As I said in my Ash Wednesday post, prayer, fasting, and almsgiving are also the heart of authentic bioethics. Without them, we cannot hope to reason well on bioethical issues. We form ourselves and our ability to know right from wrong and to choose what is right through what we do. If what we do is prayer, fasting, and almsgiving, then we are much better equipped to make right decisions on every aspect of our lives, including issues in bioethics.

Bioethics is not the realm of so-called (and self-proclaimed) "experts": health professionals, academicians, lawyers, and politicians, and their surrogates in think tanks and lobbying groups.

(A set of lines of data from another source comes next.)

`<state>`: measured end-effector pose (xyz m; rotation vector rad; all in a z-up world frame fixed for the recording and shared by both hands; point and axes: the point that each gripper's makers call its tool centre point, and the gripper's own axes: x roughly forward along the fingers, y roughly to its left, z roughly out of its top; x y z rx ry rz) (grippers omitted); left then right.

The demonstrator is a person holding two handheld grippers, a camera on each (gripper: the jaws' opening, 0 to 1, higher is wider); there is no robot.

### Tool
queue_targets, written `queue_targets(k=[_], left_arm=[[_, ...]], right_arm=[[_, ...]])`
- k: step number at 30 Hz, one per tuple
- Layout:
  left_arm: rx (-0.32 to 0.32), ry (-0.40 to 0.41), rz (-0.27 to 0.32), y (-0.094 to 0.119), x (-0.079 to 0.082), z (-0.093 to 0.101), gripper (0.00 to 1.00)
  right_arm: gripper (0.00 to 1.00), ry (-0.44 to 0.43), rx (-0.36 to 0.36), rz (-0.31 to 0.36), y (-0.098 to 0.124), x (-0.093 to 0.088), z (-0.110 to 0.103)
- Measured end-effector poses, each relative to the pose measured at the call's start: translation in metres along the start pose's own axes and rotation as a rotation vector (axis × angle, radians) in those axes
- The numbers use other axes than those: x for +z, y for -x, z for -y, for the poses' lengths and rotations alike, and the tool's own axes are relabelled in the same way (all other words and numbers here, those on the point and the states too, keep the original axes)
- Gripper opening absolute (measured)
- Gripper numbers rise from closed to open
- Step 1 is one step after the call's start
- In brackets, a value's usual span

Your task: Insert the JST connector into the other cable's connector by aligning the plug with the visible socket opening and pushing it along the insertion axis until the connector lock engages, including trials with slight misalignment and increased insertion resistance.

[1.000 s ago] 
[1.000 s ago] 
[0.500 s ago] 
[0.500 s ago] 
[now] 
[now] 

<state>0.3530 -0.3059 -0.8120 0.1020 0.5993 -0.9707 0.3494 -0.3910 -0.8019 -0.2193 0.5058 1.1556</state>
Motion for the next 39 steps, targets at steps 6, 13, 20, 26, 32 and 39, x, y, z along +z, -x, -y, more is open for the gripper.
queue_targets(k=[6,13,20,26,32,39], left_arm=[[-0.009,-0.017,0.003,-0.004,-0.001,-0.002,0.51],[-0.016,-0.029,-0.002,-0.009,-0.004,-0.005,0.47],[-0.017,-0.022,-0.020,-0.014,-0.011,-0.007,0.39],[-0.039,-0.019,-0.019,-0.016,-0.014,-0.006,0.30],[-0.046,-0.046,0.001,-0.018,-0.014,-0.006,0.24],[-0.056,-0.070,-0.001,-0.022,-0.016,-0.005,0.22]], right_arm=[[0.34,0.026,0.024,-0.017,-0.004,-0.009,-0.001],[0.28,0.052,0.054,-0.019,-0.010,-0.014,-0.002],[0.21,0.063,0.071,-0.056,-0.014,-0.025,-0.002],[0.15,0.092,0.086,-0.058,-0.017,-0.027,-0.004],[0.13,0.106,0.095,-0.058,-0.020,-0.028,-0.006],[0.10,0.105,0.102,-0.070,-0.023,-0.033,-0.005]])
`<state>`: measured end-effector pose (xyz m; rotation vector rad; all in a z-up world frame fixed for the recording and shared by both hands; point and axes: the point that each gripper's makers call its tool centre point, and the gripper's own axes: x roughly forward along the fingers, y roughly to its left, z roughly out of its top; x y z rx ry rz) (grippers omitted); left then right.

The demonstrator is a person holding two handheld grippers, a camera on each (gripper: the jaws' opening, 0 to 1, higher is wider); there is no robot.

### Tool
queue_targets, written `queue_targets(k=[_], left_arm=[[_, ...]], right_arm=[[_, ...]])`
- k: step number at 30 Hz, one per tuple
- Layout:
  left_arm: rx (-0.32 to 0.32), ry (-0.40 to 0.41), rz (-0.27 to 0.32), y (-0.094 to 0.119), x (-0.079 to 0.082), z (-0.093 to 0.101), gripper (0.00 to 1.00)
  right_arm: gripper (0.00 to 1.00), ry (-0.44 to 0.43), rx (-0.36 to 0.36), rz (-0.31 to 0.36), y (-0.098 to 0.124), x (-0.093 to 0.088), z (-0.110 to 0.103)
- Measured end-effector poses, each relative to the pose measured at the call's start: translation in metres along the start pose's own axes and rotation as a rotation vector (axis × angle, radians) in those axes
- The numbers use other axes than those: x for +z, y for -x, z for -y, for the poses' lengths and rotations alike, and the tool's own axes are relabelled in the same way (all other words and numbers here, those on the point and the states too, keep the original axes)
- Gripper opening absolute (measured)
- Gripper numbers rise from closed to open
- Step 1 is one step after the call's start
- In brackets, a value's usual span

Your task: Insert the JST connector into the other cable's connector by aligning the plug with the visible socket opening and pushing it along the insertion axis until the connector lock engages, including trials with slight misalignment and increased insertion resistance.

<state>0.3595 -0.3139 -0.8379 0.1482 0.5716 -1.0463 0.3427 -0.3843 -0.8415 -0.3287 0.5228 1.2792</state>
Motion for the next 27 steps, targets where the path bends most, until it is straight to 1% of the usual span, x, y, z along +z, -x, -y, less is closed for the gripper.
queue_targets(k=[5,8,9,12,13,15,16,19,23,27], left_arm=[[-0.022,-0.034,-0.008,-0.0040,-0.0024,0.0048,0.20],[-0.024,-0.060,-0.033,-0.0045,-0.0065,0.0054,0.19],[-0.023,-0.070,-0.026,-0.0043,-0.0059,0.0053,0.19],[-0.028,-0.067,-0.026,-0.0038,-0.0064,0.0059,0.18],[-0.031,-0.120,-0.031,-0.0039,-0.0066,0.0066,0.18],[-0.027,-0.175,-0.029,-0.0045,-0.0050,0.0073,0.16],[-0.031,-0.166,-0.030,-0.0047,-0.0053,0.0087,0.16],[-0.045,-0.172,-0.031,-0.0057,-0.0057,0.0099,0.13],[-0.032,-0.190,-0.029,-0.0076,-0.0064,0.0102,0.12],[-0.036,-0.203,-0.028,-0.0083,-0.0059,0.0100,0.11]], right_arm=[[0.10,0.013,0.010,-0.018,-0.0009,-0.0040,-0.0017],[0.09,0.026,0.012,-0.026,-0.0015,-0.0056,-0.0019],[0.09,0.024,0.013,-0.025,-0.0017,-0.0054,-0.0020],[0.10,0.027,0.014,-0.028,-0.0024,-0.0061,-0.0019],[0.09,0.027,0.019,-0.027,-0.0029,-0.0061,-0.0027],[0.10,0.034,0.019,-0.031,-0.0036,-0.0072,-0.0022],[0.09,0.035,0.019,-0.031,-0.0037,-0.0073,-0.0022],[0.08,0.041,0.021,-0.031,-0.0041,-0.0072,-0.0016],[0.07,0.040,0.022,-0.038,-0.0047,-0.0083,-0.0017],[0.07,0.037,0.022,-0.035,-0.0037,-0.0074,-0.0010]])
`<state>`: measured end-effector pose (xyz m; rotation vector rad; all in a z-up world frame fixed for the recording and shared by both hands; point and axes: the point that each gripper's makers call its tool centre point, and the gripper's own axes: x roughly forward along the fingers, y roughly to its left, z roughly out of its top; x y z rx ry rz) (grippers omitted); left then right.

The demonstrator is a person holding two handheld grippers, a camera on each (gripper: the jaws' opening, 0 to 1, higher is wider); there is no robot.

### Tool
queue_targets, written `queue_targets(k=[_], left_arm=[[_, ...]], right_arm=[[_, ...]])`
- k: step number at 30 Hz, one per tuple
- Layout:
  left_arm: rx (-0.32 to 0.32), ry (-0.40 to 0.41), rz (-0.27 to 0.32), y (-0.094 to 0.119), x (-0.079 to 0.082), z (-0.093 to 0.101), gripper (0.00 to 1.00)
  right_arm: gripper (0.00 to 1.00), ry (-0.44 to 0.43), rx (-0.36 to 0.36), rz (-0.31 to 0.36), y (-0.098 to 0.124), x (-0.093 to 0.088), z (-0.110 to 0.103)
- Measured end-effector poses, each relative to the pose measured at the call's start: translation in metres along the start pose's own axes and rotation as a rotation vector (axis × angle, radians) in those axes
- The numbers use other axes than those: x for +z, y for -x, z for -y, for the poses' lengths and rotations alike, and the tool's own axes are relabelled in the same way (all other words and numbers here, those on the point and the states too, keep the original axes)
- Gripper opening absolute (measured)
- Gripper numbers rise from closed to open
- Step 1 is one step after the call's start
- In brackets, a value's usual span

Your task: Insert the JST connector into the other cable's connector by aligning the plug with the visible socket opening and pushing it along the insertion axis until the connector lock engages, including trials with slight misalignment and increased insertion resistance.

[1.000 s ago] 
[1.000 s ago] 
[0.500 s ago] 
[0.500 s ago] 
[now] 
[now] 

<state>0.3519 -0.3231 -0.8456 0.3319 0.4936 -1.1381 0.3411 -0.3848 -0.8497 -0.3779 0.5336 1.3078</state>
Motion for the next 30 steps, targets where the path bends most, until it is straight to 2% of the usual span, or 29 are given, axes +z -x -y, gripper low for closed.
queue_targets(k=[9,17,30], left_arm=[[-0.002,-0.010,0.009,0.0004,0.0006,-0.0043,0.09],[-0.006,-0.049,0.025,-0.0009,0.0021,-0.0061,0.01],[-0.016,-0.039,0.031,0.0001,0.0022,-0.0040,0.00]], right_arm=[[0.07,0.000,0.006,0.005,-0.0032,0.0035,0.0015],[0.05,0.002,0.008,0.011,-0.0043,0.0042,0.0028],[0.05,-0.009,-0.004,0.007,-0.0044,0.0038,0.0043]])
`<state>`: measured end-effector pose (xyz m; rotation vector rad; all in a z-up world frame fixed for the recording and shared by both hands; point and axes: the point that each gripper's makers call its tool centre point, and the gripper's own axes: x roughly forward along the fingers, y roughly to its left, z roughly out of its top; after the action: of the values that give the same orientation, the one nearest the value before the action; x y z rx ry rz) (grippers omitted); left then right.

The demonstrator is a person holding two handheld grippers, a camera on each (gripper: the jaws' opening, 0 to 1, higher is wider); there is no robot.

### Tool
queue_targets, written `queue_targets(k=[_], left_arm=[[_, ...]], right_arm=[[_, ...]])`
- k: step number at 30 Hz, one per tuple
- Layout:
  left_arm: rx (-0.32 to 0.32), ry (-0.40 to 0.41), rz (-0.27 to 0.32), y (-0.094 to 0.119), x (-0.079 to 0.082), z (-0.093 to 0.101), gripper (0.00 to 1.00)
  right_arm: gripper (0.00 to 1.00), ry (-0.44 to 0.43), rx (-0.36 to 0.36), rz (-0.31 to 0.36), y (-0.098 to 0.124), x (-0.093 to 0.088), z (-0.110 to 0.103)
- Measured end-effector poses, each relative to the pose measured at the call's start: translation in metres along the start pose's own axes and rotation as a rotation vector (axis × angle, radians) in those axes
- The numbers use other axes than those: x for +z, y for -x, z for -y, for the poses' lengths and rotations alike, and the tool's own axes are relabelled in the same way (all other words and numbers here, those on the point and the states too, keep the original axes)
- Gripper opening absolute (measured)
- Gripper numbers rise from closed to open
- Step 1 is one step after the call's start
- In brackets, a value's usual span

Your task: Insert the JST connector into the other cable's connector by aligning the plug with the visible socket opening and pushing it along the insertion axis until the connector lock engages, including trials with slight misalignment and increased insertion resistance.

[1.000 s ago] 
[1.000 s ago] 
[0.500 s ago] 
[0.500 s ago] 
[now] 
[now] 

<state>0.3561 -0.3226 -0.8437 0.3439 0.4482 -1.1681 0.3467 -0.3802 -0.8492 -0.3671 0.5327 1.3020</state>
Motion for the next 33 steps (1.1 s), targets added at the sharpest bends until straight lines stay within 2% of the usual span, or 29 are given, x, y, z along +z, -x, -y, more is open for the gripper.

It's for real people, and it's not really all that complex. Who is the final decision maker with respect to contraception? The government? A committee of health professionals and lawyers? No. It's the person who uses it, and next is the person who prescribes it. That is where the decision is made. Same with abortion. IVF. Euthanasia. Private people, people who go to church on Ash Wednesday and hear lame homilies, who go from there to their doctor's appointment -- they are the ones making the decisions in bioethics. Say that decision pertains to contraception. Contraception is easy and reliable. NFP on the other hand, is equally reliable but requires periodic abstinence, a little effort and self-control. So if the patient is in the habit of foregoing "giving up" because of homilies like the one I heard on Ash Wednesday, what will be her decision do you think?

While we need to resist the Obama Edict, by the same token we can cut it off at the knees by reaching out to these final decision makers and equipping them to know right from wrong in the moment they make their decisions. By strengthening them. What if your personal trainer said, "Rather than working out, take a walk now and then during the day and be more active"? What kind of shape will you be in? The defect is setting the two in opposition instead of in sync. "In addition to working out, be more active." That is, be in the habit of being fit, as a way of life. Fitness isn't only for the gym. What good is it if you work out a few times a week and then are an indulgent, lazy couch potato the rest of the time? It makes it easy to slack off, and those who work out know that every now and then you need to renew your resolve because you do slack off.

Spiritual fitness is a lot like physical fitness. It is a way of life, not an occasional thing. Lent is one of those times to renew one's resolve spiritually. Ash Wednesday comes once a year. It's a great day for a great homily.

My wife and kids went to our parish for Mass on Ash Wednesday, after spending some time outside of an abortion clinic. She said there was no homily at all. Sometimes the EF Mass can be like that. They were lucky. 

With all due respect to the homilist I had, I am not taking his advice. I appreciate his consecrated hands and his priestly ordination for the Sacraments, and I thank God for him. But he has given me permission to not listen to him. What a shame.

I'll listen to the priest in my parish though.